Федька, старший, сидел нахохлившись, как сыч на суку, и ковырял грязным ногтем щербину в зубе. Глазки его, маленькие и злые, провожали каждый воз, а в зрачках огонек недобрый горел. Рубаха на нем залатанная, пуговица оторвана, порты с заплаткой на колене и сапоги с расслоившейся подошвой — ни дать ни взять, голь перекатная.
Гришка, младший, пристроился рядышком, хихикал по обыкновению.

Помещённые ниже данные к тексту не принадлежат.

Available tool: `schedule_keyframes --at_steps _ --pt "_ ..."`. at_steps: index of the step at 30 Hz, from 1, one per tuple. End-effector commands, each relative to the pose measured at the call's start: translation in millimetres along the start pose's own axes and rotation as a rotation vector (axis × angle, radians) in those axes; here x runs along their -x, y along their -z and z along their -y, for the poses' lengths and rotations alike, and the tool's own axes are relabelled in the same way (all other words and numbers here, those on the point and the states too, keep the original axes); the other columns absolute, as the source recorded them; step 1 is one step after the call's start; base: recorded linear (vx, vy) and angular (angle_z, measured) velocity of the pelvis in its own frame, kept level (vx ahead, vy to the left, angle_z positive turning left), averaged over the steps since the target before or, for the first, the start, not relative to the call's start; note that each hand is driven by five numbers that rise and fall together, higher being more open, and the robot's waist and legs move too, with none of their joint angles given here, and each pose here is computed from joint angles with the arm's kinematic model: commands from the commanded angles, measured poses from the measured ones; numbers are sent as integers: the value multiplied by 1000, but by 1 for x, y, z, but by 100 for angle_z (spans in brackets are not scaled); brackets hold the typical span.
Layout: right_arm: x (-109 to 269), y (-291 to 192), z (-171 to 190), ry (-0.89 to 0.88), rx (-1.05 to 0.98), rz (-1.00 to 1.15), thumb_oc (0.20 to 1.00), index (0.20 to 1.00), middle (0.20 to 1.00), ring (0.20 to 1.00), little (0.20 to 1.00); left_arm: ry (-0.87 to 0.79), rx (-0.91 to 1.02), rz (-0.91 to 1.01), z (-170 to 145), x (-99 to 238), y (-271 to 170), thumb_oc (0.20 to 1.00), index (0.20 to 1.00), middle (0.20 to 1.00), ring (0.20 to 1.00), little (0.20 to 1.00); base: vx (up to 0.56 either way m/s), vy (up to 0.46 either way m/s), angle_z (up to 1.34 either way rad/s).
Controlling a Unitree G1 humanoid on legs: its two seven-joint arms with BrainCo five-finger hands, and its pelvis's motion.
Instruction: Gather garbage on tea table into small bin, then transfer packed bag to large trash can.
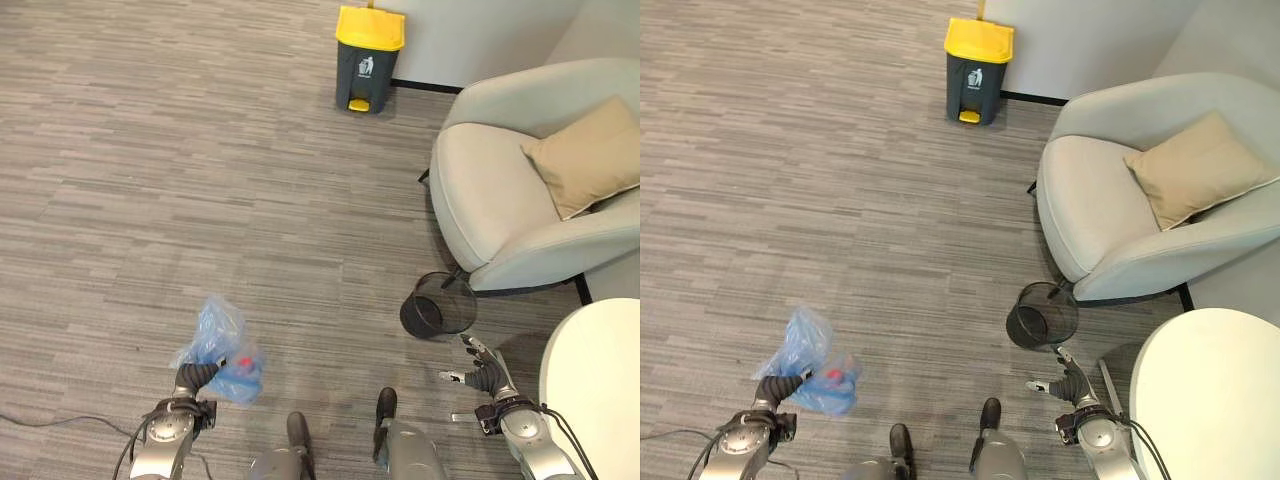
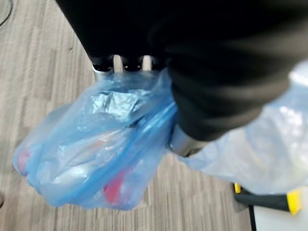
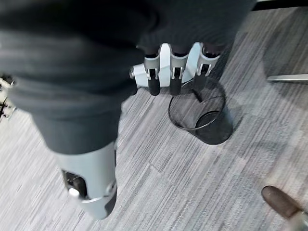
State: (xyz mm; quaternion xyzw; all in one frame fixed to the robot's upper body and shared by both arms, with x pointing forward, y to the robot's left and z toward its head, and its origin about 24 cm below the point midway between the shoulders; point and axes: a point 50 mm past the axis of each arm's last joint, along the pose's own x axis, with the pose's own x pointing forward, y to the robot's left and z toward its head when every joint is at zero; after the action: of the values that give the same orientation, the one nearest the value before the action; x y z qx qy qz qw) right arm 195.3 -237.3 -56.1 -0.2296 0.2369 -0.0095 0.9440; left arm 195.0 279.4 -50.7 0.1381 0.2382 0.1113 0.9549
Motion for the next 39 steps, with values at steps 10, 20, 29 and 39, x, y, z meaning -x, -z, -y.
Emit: schedule_keyframes --at_steps 10,20,29,39 --pt "4 -1 24 55 34 42 1000 1000 1000 1000 1000 47 -23 150 10 -3 -29 200 200 200 200 200 393 -200 67" --pt "0 9 30 80 60 -17 1000 1000 1000 1000 1000 71 -29 153 17 -2 -29 200 200 200 200 200 588 6 -97" --pt "-15 -17 11 13 30 63 1000 1000 1000 1000 1000 49 -39 190 9 -7 -41 200 200 200 200 200 434 215 -60" --pt "-5 -5 23 39 45 34 1000 1000 1000 1000 1000 116 -2 161 22 -1 -32 200 200 200 200 200 339 -151 74"
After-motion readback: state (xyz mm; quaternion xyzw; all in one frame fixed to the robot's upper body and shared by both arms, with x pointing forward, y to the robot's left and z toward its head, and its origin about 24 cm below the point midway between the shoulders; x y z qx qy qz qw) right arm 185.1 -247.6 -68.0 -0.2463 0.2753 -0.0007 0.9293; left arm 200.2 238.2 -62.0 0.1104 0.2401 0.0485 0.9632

Лузгу сплевывал — та к подбородку прилипала. За спиной у них калитка на одной петле скрипела, рядом корзина опрокинутая валялась, старая шапка с облезлым мехом да вилы ржавые в пыли.
— Вишь, разжился, хахаль, — бормотал Федька, выковыривая шелуху. — Амбаров ему, вишь, мало. Третий год с прибытком. И кобыла жеребая, и корова стельная, и жена…
Осекся, глянул на Гришку. Глазки в щелках век блеснули, словно нож под луной сверкнул.
— А что жена? — Гришка шею вытянул, и лицо его, дурашливое и вертлявое, вдруг застыло, как если бы маску на себя натянул. — Ты про Дарьюшку-то? Ты про нее что хотел сказать? Ну так говори, коли знаешь чего — мне интересно.
— А то, — Федька сплюнул в сторону, голос понизил. — Идет по деревне — мужики шеи сворачивают, прям гуси на воду. А мы с тобой который год бобылями сидим, трухлявыми пнями, и ни одна баба на нас глянуть не хочет, не то что замуж пойти. Вон Глашка, портниха свиномордастая, — и та нос воротит, будто мы прокаженные какие-то. А Дарьюшка — глянь, какая: и лицом пригожая, и станом ладная, и нравом кроткая, и хозяйка справная. У нее и хлеб пышный, румяный, и щи наваристые, и в избе порядок — все блестит, все на своем месте. А у нас что — пыль да паутина, мыши по углам шмыгают и те голодные, пищат, покою от них нет.
Гришка помолчал, потом вдруг захихикал — тоненько, противно.
— А батяня-то покойный, помнишь, Федька, как нас с тобой жучил? «Вот Демьян и то, Демьян и это, у Демьяна ручки золотые, а вы — обуза, прости Господи!» До самой смерти, до самой могилушки попрекал. Слава Богу, в землю лег, замолчал навек. А Демьян-то что? Стоял, слушал да помалкивал, в ус не дул. Видать, по нраву ему приходились отцовы похвалы, на нас же и глядеть порой не хотел. Все плевался, бездельниками обзывал.